### Assignment
Return the whole listing exactly as it stands.

—————

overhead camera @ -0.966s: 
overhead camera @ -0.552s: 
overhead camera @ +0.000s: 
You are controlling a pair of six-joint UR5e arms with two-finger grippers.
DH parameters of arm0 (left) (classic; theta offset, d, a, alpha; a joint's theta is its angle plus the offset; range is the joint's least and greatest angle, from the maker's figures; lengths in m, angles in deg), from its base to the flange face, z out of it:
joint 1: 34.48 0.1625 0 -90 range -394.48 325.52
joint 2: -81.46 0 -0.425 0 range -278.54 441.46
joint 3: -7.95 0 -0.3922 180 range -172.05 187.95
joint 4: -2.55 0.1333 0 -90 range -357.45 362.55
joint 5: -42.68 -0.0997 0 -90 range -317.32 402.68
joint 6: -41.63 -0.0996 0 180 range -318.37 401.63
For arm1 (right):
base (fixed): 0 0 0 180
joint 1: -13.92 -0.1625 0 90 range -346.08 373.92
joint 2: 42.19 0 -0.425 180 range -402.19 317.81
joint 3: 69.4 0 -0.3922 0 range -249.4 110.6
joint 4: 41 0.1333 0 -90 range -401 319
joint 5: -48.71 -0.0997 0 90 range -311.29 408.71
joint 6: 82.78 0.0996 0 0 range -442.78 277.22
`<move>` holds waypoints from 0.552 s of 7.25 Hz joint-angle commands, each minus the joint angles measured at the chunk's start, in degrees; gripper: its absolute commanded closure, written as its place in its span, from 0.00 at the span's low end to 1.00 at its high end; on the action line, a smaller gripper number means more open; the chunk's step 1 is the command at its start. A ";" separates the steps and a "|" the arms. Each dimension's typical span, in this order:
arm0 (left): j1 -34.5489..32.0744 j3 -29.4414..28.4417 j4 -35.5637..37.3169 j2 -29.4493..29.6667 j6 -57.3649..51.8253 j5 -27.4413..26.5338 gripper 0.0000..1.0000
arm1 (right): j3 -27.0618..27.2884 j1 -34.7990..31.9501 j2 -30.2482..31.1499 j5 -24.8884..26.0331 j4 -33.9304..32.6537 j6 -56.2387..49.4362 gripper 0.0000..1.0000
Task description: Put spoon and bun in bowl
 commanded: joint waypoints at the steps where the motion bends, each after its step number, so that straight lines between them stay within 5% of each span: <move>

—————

### Exercise output
overhead camera @ -0.966s: 
overhead camera @ -0.552s: 
overhead camera @ +0.000s: 
You are controlling a pair of six-joint UR5e arms with two-finger grippers.
DH parameters of arm0 (left) (classic; theta offset, d, a, alpha; a joint's theta is its angle plus the offset; range is the joint's least and greatest angle, from the maker's figures; lengths in m, angles in deg), from its base to the flange face, z out of it:
joint 1: 34.48 0.1625 0 -90 range -394.48 325.52
joint 2: -81.46 0 -0.425 0 range -278.54 441.46
joint 3: -7.95 0 -0.3922 180 range -172.05 187.95
joint 4: -2.55 0.1333 0 -90 range -357.45 362.55
joint 5: -42.68 -0.0997 0 -90 range -317.32 402.68
joint 6: -41.63 -0.0996 0 180 range -318.37 401.63
For arm1 (right):
base (fixed): 0 0 0 180
joint 1: -13.92 -0.1625 0 90 range -346.08 373.92
joint 2: 42.19 0 -0.425 180 range -402.19 317.81
joint 3: 69.4 0 -0.3922 0 range -249.4 110.6
joint 4: 41 0.1333 0 -90 range -401 319
joint 5: -48.71 -0.0997 0 90 range -311.29 408.71
joint 6: 82.78 0.0996 0 0 range -442.78 277.22
`<move>` holds waypoints from 0.552 s of 7.25 Hz joint-angle commands, each minus the joint angles measured at the chunk's start, in degrees; gripper: its absolute commanded closure, written as its place in its span, from 0.00 at the span's low end to 1.00 at its high end; on the action line, a smaller gripper number means more open; the chunk's step 1 is the command at its start. A ";" separates the steps and a "|" the arms. Each dimension's typical span, in this order:
arm0 (left): j1 -34.5489..32.0744 j3 -29.4414..28.4417 j4 -35.5637..37.3169 j2 -29.4493..29.6667 j6 -57.3649..51.8253 j5 -27.4413..26.5338 gripper 0.0000..1.0000
arm1 (right): j3 -27.0618..27.2884 j1 -34.7990..31.9501 j2 -30.2482..31.1499 j5 -24.8884..26.0331 j4 -33.9304..32.6537 j6 -56.2387..49.4362 gripper 0.0000..1.0000
Task description: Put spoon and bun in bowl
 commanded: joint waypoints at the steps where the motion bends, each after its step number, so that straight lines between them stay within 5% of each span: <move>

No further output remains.